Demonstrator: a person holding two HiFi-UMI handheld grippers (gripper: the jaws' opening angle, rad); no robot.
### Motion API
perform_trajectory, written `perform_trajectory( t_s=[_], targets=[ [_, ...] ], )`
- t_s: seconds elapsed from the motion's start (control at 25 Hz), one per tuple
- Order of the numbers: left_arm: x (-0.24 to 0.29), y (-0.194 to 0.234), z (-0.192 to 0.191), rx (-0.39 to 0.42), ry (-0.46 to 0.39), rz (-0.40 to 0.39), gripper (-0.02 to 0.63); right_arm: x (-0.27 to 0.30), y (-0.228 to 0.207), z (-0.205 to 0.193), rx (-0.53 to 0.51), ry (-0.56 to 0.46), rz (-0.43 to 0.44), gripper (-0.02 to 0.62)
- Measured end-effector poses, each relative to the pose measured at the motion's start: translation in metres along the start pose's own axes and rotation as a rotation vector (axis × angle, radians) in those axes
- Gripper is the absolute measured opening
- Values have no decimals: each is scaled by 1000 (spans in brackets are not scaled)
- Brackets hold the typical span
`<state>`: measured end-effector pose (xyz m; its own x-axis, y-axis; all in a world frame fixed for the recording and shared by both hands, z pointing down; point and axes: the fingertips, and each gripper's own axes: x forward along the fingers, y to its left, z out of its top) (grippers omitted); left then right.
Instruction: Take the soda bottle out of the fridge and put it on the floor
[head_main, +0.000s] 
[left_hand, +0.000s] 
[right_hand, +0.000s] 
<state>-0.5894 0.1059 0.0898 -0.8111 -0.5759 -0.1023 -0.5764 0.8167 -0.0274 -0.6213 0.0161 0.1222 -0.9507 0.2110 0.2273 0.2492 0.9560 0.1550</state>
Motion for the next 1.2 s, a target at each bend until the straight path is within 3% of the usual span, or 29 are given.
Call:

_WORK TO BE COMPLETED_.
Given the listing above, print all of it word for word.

_EXERCISE ANSWER_.
Demonstrator: a person holding two HiFi-UMI handheld grippers (gripper: the jaws' opening angle, rad); no robot.
### Motion API
perform_trajectory, written `perform_trajectory( t_s=[_], targets=[ [_, ...] ], )`
- t_s: seconds elapsed from the motion's start (control at 25 Hz), one per tuple
- Order of the numbers: left_arm: x (-0.24 to 0.29), y (-0.194 to 0.234), z (-0.192 to 0.191), rx (-0.39 to 0.42), ry (-0.46 to 0.39), rz (-0.40 to 0.39), gripper (-0.02 to 0.63); right_arm: x (-0.27 to 0.30), y (-0.228 to 0.207), z (-0.205 to 0.193), rx (-0.53 to 0.51), ry (-0.56 to 0.46), rz (-0.43 to 0.44), gripper (-0.02 to 0.62)
- Measured end-effector poses, each relative to the pose measured at the motion's start: translation in metres along the start pose's own axes and rotation as a rotation vector (axis × angle, radians) in those axes
- Gripper is the absolute measured opening
- Values have no decimals: each is scaled by 1000 (spans in brackets are not scaled)
- Brackets hold the typical span
`<state>`: measured end-effector pose (xyz m; its own x-axis, y-axis; all in a world frame fixed for the recording and shared by both hands, z pointing down; point and axes: the fingertips, and each gripper's own axes: x forward along the fingers, y to its left, z out of its top) (grippers omitted); left then right.
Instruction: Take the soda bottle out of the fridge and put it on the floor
[head_main, +0.000s] 
[left_hand, +0.000s] 
[right_hand, +0.000s] 
<state>-0.5894 0.1059 0.0898 -0.8111 -0.5759 -0.1023 -0.5764 0.8167 -0.0274 -0.6213 0.0161 0.1222 -0.9507 0.2110 0.2273 0.2492 0.9560 0.1550</state>
Motion for the next 1.2 s, a target at each bend until the straight path is within 3% of the usual span, or 29 are given.
Call:

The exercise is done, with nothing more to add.